Over the 23–24 May weekend at the Sydney Writers’ Festival, the theme of love came up twice. First, at “Silenced” – a sold-out session at Carriageworks featuring Randa Abdel-Fattah, Jan Fran, Antoinette Lattouf, and Michael Mohammed Ahmad. And then again, at the panel called “The Love Fest,” celebrating the launch of “Love”, a new anthology created by the Sweatshop Literacy Movement, a Western Sydney collective dedicated to empowering culturally diverse, migrant, and Indigenous writers.
In the “Silenced” session, amidst the critique of a punitive system, the panellists reminded us of what fuels the resistance: hope and love. It was an unforgettable, vital hour that reminded everyone in the room why we must refuse to be quiet. Because if we do, eventually, they will come for the rest of us. Silencing journalists, book critics, academics, and writers ultimately means silencing readers and silencing thoughts.
“The Love Fest” showed that when a crowd of different voices is brought together into a single book, love becomes a shared journey.
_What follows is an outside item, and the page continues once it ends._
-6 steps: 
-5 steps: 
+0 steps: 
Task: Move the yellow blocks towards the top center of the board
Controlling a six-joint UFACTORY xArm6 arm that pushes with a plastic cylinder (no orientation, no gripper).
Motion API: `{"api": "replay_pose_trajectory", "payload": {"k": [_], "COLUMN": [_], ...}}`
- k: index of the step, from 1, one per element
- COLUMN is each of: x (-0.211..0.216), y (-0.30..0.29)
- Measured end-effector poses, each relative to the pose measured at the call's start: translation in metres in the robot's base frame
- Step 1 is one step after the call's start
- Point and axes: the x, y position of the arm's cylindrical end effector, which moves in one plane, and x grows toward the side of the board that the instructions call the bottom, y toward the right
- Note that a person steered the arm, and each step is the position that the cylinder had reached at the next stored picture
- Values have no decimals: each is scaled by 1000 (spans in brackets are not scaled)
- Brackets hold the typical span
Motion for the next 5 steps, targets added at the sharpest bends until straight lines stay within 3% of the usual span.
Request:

When we fight for each other’s stories and stand together against erasure, we are practising the deepest form of love there is. For Shirley Le, the editor of “Love”, love is not a passive emotion; it is an active, collaborative labour.
Living proof of this radical love came when Natalia Figueroa Barroso inscribed our copy of her debut novel, “Hailstones fell without rain”, with the words “Hasta la victoria siempre” (“Until victory, always!”). By invoking this famous phrase by Che Guevara, Natalia connected her literature directly to a history of real-world survival and resistance. Historically, Che Guevara explicitly linked revolution to love; he believed that a genuine love for humanity and justice must be the driving force behind any fight for liberation.
Love is the true foundation of standing up for what is right. True resistance comes from a protective and self-sacrificing kind of love, driven by a sense of justice, a feeling of belonging, and a longing for homeland – a collective gift of love that moves us to act.
Looking back at this entire weekend at Carriageworks, all of these pieces – “Silenced”, “The Love Fest” and Natalia’s inscription – bring us to one undeniable truth:
Resistance is truly the deepest form of love.